- TASK REQUIREMENTS
Pictures should be left out when the listing below is repeated word for word.

========

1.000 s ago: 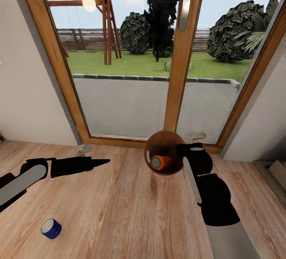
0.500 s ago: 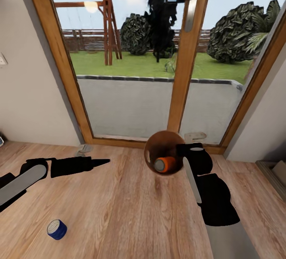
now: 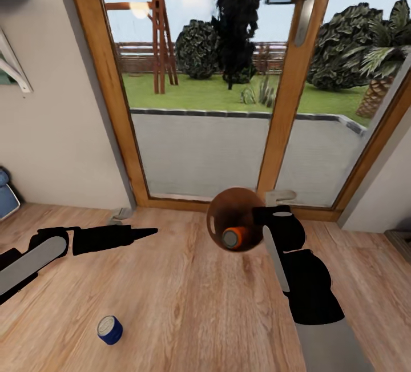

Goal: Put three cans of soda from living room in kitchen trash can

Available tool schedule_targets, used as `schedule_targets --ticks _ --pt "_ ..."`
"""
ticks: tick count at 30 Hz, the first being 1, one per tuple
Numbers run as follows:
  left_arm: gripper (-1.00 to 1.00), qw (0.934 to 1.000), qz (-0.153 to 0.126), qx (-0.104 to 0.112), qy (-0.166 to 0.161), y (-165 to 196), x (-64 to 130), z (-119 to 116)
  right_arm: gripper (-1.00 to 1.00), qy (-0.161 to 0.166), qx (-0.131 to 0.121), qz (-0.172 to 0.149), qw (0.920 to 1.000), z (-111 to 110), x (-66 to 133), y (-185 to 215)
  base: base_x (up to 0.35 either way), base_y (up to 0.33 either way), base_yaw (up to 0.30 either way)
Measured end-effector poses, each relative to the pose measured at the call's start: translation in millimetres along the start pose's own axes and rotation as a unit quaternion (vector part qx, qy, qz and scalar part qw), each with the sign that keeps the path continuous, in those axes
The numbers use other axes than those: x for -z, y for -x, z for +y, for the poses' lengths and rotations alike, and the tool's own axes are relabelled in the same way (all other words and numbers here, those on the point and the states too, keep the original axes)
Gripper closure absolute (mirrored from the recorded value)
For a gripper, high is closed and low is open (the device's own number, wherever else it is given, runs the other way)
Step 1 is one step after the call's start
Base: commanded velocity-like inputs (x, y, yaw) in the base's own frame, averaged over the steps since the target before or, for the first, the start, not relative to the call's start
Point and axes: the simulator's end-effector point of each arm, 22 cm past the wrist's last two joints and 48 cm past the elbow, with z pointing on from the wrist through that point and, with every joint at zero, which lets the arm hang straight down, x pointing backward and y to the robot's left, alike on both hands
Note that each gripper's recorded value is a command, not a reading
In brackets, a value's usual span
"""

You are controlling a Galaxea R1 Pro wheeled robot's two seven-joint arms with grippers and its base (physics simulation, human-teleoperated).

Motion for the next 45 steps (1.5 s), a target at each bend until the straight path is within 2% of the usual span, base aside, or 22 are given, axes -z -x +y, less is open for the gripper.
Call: schedule_targets --ticks 8,15,22,45 --pt "-1.00 1.0000 0.000 0.000 0.000 -0.1 0.0 0.1 1.00 0.007 -0.003 0.000 1.0000 3.6 0.2 0.2 0.000 0.280 0.000" --pt "-1.00 1.0000 0.000 0.002 0.003 -0.4 0.0 3.1 1.00 -0.002 0.003 -0.001 1.0000 -0.1 0.3 0.5 0.000 0.024 0.000" --pt "-1.00 1.0000 0.000 0.002 0.003 -0.4 0.2 3.4 1.00 0.005 0.001 0.000 1.0000 2.9 0.3 0.1 0.000 0.000 0.020" --pt "-1.00 1.0000 0.000 0.002 0.003 -0.3 0.1 3.4 1.00 0.013 -0.002 0.000 0.9999 7.0 0.4 -0.1 0.000 0.000 0.210"
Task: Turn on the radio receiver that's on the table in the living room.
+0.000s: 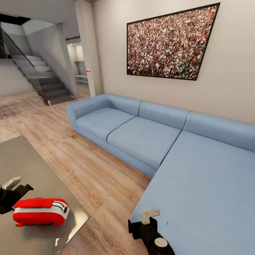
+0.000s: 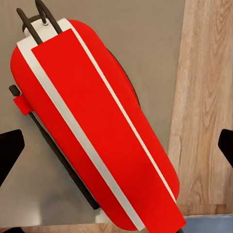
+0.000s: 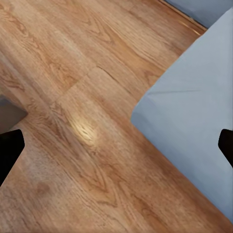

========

- RESULT BELOW
1.000 s ago: 
0.500 s ago: 
now: 

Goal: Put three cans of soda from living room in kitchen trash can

Available tool schedule_targets, used as `schedule_targets --ticks _ --pt "_ ..."`
"""
ticks: tick count at 30 Hz, the first being 1, one per tuple
Numbers run as follows:
  left_arm: gripper (-1.00 to 1.00), qw (0.934 to 1.000), qz (-0.153 to 0.126), qx (-0.104 to 0.112), qy (-0.166 to 0.161), y (-165 to 196), x (-64 to 130), z (-119 to 116)
  right_arm: gripper (-1.00 to 1.00), qy (-0.161 to 0.166), qx (-0.131 to 0.121), qz (-0.172 to 0.149), qw (0.920 to 1.000), z (-111 to 110), x (-66 to 133), y (-185 to 215)
  base: base_x (up to 0.35 either way), base_y (up to 0.33 either way), base_yaw (up to 0.30 either way)
Measured end-effector poses, each relative to the pose measured at the call's start: translation in millimetres along the start pose's own axes and rotation as a unit quaternion (vector part qx, qy, qz and scalar part qw), each with the sign that keeps the path continuous, in those axes
The numbers use other axes than those: x for -z, y for -x, z for +y, for the poses' lengths and rotations alike, and the tool's own axes are relabelled in the same way (all other words and numbers here, those on the point and the states too, keep the original axes)
Gripper closure absolute (mirrored from the recorded value)
For a gripper, high is closed and low is open (the device's own number, wherever else it is given, runs the other way)
Step 1 is one step after the call's start
Base: commanded velocity-like inputs (x, y, yaw) in the base's own frame, averaged over the steps since the target before or, for the first, the start, not relative to the call's start
Point and axes: the simulator's end-effector point of each arm, 22 cm past the wrist's last two joints and 48 cm past the elbow, with z pointing on from the wrist through that point and, with every joint at zero, which lets the arm hang straight down, x pointing backward and y to the robot's left, alike on both hands
Note that each gripper's recorded value is a command, not a reading
In brackets, a value's usual span
"""

You are controlling a Galaxea R1 Pro wheeled robot's two seven-joint arms with grippers and its base (physics simulation, human-teleoperated).

Motion for the next 45 steps (1.5 s), a target at each bend until the straight path is within 2% of the usual span, base aside, or 22 are given, axes -z -x +y, less is open for the gripper.
Call: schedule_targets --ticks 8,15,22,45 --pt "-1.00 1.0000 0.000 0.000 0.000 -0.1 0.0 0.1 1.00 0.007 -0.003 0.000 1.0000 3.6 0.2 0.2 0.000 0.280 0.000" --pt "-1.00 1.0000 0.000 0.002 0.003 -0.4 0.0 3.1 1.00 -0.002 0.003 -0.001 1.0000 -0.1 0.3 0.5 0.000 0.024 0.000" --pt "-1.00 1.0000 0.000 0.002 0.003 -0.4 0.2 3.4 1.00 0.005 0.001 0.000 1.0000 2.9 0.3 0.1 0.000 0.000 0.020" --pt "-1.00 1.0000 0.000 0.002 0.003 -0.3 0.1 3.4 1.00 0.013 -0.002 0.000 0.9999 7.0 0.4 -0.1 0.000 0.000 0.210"
Task: Turn on the radio receiver that's on the table in the living room.
+0.000s: 
+0.000s: 
+0.000s: 

The complete answer has been presented.